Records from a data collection
- - -
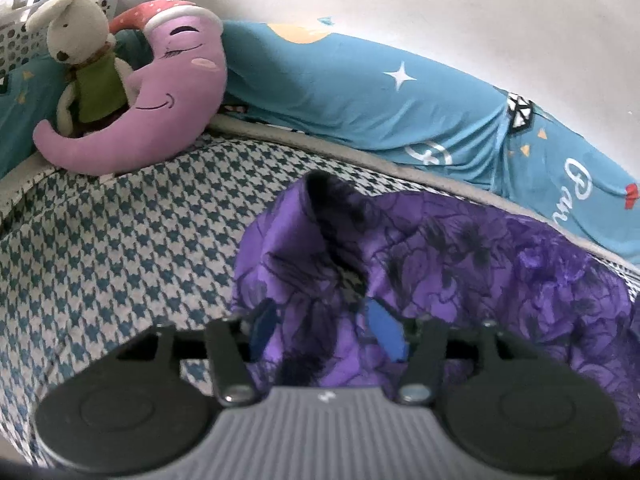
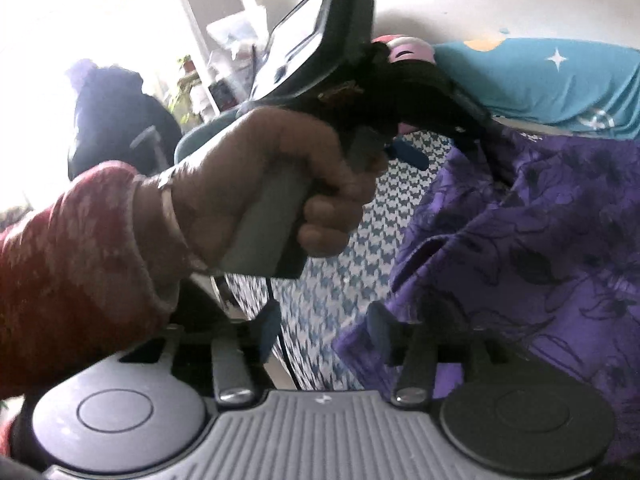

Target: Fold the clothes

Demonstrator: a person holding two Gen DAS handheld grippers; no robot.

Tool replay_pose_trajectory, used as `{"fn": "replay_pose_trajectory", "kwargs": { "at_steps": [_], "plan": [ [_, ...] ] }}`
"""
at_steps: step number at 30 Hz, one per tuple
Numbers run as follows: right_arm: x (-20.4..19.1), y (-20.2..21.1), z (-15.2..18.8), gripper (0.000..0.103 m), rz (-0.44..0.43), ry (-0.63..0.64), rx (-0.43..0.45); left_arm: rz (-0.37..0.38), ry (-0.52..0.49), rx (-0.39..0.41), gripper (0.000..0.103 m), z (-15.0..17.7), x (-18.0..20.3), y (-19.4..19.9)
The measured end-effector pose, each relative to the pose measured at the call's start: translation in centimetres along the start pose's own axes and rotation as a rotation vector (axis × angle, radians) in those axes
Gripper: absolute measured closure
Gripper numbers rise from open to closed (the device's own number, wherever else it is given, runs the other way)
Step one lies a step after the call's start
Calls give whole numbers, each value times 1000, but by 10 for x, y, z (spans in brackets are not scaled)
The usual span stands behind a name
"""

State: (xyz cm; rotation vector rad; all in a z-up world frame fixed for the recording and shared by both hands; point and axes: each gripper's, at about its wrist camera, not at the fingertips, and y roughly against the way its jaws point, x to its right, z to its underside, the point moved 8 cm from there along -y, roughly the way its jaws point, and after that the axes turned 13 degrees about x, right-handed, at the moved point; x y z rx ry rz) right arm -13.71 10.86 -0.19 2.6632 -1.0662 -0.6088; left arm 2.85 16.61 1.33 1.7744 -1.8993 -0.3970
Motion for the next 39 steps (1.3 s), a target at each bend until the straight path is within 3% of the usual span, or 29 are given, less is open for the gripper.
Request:
{"fn": "replay_pose_trajectory", "kwargs": {
  "at_steps": [2,12,27,39],
  "plan": [
    [2,7,1,53,32,30,-3,23,-7,-6,34,3,9,3],
    [55,47,-11,53,246,-42,78,89,-66,-42,21,24,49,9],
    [129,124,-43,53,486,-100,151,152,-131,-107,13,55,84,10],
    [213,184,-47,53,715,-156,151,209,-148,-134,0,78,118,9]
  ]
}}
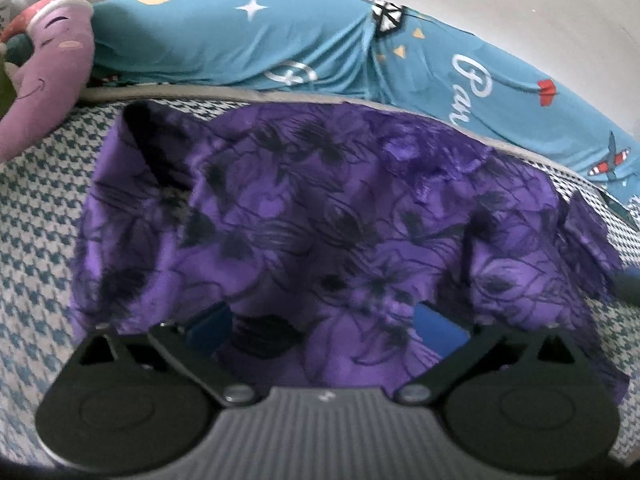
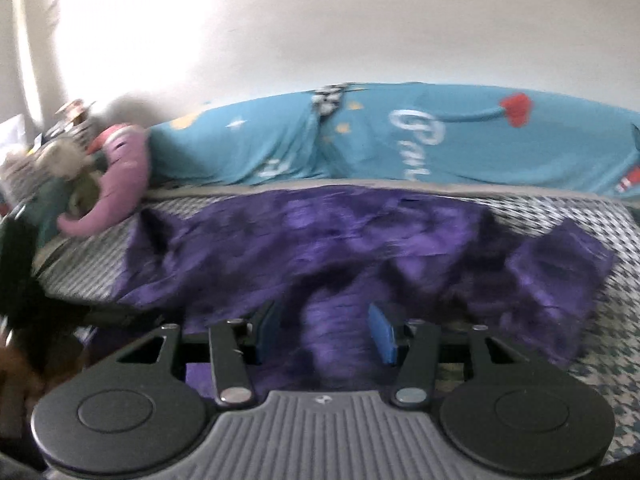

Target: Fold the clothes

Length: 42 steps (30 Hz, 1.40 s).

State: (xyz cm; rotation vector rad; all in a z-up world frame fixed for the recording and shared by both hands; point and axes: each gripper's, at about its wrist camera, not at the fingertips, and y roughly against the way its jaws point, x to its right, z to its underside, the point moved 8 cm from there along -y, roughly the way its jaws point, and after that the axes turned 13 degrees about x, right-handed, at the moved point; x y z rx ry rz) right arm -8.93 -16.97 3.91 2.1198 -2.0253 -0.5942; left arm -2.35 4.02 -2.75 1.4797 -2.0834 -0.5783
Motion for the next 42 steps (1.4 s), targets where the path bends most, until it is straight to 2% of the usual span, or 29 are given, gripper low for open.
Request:
{"fn": "replay_pose_trajectory", "kwargs": {
  "at_steps": [5,10,19,24,31,32,34,36,39,42],
  "plan": [
    [52,-18,2,53,101,-76,-29,59,-50,-3,0,11,31,-1],
    [77,-43,16,53,124,-147,-93,96,-114,29,0,11,58,-1],
    [101,-76,26,51,127,-329,-110,80,-105,-21,0,20,66,-17],
    [103,-94,23,39,129,-372,-88,75,-85,-29,0,21,63,-20],
    [111,-116,23,38,155,-401,-80,71,-84,-37,0,21,63,-25],
    [112,-118,23,39,161,-402,-76,68,-84,-40,0,21,63,-26],
    [115,-122,22,49,178,-397,-69,63,-84,-52,0,23,63,-29],
    [118,-125,20,69,199,-390,-64,57,-87,-68,0,25,63,-33],
    [126,-128,21,84,223,-419,-63,49,-88,-94,0,29,64,-38],
    [132,-127,12,90,224,-437,-29,41,-89,-104,0,30,64,-42]
  ]
}}
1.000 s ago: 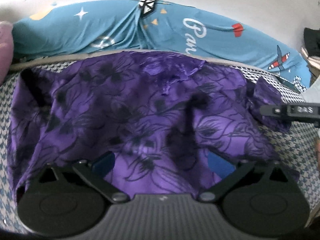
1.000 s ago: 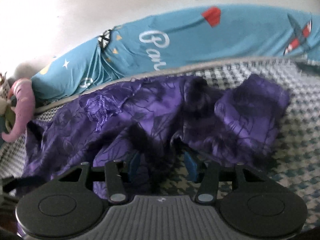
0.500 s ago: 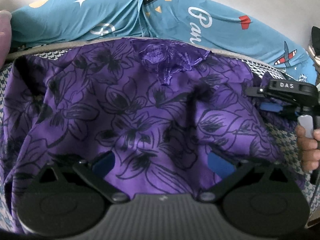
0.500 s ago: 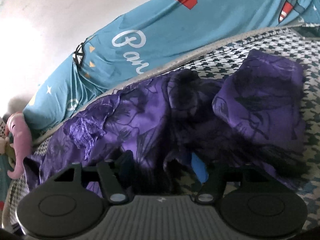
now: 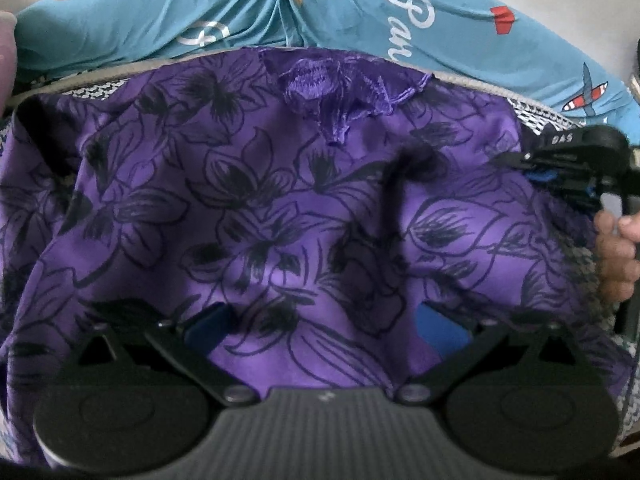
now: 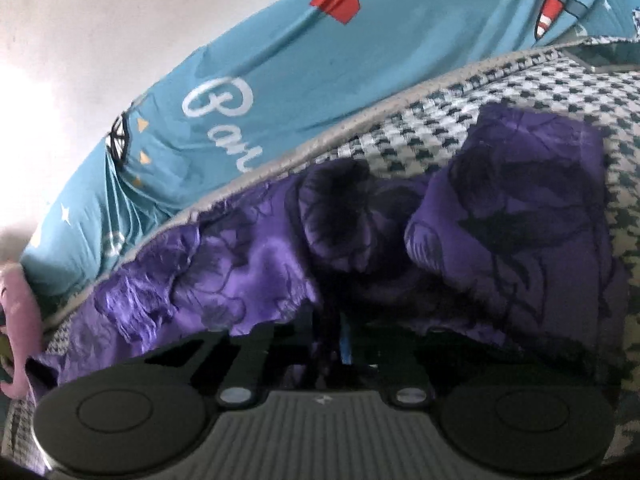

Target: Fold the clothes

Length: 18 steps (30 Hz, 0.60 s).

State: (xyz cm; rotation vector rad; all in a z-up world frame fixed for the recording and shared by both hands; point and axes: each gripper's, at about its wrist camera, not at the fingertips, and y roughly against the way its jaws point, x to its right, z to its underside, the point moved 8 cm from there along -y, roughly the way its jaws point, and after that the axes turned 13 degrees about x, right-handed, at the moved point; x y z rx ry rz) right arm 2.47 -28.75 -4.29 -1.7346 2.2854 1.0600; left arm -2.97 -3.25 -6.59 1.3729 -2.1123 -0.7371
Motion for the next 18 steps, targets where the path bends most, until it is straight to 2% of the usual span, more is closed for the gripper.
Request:
{"fn": "replay_pose_trajectory", "kwargs": {
  "at_steps": [8,9,13,15,18],
  "plan": [
    [-8,12,-57,92,-42,-38,213,-15,20,10,0,-6,-1,-8],
    [-11,14,-65,99,-48,-35,245,-20,17,14,0,-7,-1,-8],
    [-19,13,-89,98,-54,-33,337,-54,-6,13,0,-9,0,-13],
    [-17,10,-94,96,-50,-50,332,-70,-16,4,0,-9,-1,-16],
    [-13,6,-92,95,-48,-73,280,-78,-3,-10,0,-10,-4,-18]
  ]
}}
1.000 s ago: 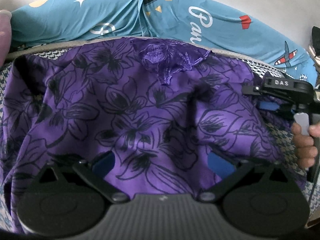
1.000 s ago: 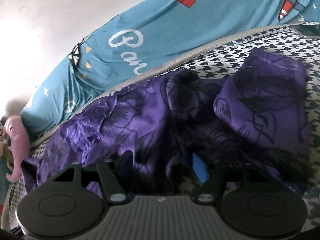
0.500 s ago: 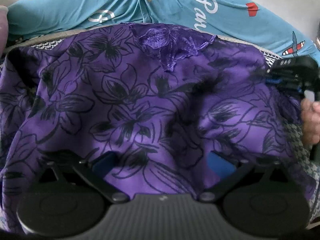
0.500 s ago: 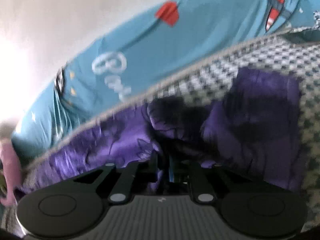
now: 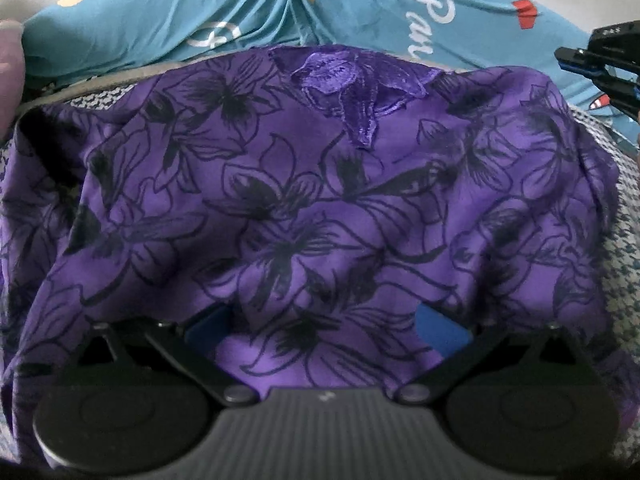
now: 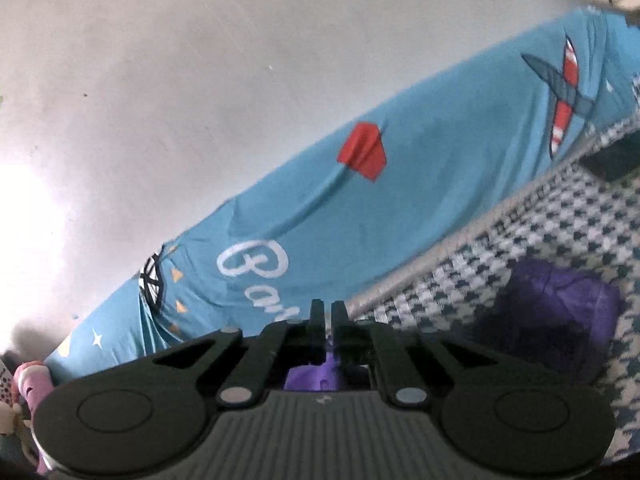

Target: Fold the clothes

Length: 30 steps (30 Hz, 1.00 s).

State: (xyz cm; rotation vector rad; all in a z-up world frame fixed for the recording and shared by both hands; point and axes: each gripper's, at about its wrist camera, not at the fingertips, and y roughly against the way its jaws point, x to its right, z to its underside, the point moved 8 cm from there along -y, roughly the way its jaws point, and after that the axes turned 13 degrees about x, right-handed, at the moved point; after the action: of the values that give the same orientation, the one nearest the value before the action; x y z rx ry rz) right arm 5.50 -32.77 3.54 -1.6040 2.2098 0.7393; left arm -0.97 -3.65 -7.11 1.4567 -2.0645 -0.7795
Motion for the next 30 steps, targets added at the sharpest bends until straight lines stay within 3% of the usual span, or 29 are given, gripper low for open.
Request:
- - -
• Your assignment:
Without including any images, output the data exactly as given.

• Answer for the task:
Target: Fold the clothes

Demonstrator: a person holding two Gen DAS handheld grippers; no robot.

Tool replay_pose_trajectory, used as `{"fn": "replay_pose_trajectory", "kwargs": { "at_steps": [_], "plan": [ [_, ...] ] }}`
"""
at_steps: step number at 30 Hz, one per tuple
Numbers run as follows: right_arm: x (-20.4..19.1), y (-20.2..21.1), z (-15.2..18.8), gripper (0.000..0.103 m), rz (-0.44..0.43), ry (-0.63..0.64), rx (-0.43..0.45); left_arm: rz (-0.37..0.38), ry (-0.52..0.49), rx (-0.39..0.41), gripper (0.000..0.103 m), z (-15.0..17.7), x (-18.0..20.3), y (-19.4..19.9)
The measured end-effector pose, each relative to the pose measured at the call's start: translation in centimetres along the start pose's own axes and rotation as a rotation vector (axis × angle, radians) in those axes
Gripper: absolute measured closure
Gripper numbers rise from open to closed (the device's own number, wherever else it is given, runs the other way)
Step one lies a step after the call's start
Calls give whole numbers, each value times 1000, but by 10 for x, y, z (spans in brackets are not scaled)
The usual span stands behind a name
"""

State: (xyz cm; rotation vector rad; all in a z-up world frame fixed for the recording and shared by both hands; point and axes: each gripper's, at about its wrist camera, not at the fingertips, and y roughly against the way its jaws point, x to its right, z to its underside, the point moved 8 cm from there along -y, roughly the way its jaws point, and after that the axes turned 13 degrees about x, right-handed, at the moved point; x y z rx ry rz) right arm -13.71 10.86 -0.19 2.6632 -1.0662 -0.6088; left arm 2.85 16.61 1.33 1.7744 -1.8993 -0.3970
Motion for the next 39 steps (1.3 s), a target at each bend until the straight path is within 3% of the usual span, or 29 are given, less is open for the gripper.
Request:
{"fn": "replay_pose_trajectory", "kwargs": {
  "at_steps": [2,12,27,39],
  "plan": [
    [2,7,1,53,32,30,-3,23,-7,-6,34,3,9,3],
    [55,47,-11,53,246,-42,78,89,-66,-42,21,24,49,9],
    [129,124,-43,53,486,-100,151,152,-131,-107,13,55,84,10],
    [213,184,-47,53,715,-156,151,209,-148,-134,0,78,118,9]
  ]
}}

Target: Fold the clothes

Length: 42 steps (30 Hz, 1.40 s).

State: (xyz cm; rotation vector rad; all in a z-up world frame fixed for the recording and shared by both hands; point and axes: each gripper's, at about its wrist camera, not at the fingertips, and y roughly against the way its jaws point, x to its right, z to its underside, the point moved 8 cm from there along -y, roughly the way its jaws point, and after that the axes turned 13 degrees about x, right-handed, at the moved point; x y z rx ry rz) right arm -8.93 -16.97 3.91 2.1198 -2.0253 -0.5942; left arm -2.35 4.02 -2.75 1.4797 -2.0834 -0.5783
Motion for the next 42 steps (1.4 s), targets where the path bends most, until it is straight to 2% of the usual span, or 29 are given, gripper low for open.
Request:
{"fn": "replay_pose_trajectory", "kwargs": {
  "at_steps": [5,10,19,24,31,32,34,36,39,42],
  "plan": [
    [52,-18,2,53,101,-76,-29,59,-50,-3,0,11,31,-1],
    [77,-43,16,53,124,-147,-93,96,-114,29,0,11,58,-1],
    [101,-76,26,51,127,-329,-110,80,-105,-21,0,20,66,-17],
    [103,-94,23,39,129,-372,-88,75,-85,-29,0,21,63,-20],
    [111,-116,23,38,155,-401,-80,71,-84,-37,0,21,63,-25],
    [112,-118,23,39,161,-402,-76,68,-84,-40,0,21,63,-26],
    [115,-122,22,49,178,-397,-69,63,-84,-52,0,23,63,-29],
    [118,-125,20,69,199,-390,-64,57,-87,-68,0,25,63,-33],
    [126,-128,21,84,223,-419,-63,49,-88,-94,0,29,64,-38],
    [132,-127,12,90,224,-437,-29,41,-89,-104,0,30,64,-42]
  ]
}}
1.000 s ago: 
1.000 s ago: 
0.500 s ago: 
0.500 s ago: 
now: 
now: 

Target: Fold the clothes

Length: 18 steps (30 Hz, 0.60 s).

State: (xyz cm; rotation vector rad; all in a z-up world frame fixed for the recording and shared by both hands; point and axes: each gripper's, at about its wrist camera, not at the fingertips, and y roughly against the way its jaws point, x to its right, z to its underside, the point moved 8 cm from there along -y, roughly the way its jaws point, and after that the axes turned 13 degrees about x, right-handed, at the moved point; x y z rx ry rz) right arm 2.47 -28.75 -4.29 -1.7346 2.2854 1.0600; left arm -2.97 -3.25 -6.59 1.3729 -2.1123 -0.7371
Motion for the next 18 steps, targets where the path bends most, until it is straight to 2% of the usual span, more is closed for the gripper.
Request:
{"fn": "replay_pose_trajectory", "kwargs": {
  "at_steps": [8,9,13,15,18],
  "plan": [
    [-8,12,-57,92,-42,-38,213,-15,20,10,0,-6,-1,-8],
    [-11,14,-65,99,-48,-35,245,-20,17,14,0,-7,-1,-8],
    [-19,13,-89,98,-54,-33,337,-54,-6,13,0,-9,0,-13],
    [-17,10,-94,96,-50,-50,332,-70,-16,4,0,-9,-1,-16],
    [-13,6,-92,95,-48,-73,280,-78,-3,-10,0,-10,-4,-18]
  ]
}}
1.000 s ago: 
1.000 s ago: 
0.500 s ago: 
0.500 s ago: 
now: 
now: 

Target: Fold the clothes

Length: 30 steps (30 Hz, 1.00 s).

State: (xyz cm; rotation vector rad; all in a z-up world frame fixed for the recording and shared by both hands; point and axes: each gripper's, at about its wrist camera, not at the fingertips, and y roughly against the way its jaws point, x to its right, z to its underside, the point moved 8 cm from there along -y, roughly the way its jaws point, and after that the axes turned 13 degrees about x, right-handed, at the moved point; after the action: of the values that give the same orientation, the one nearest the value before the action; x y z rx ry rz) right arm 5.50 -32.77 3.54 -1.6040 2.2098 0.7393; left arm -0.97 -3.65 -7.11 1.4567 -2.0645 -0.7795
Motion for the next 30 steps, targets added at the sharpest bends until straight lines stay within 3% of the usual span, or 29 are given, gripper low for open.
Request:

The exercise is finished and nothing remains.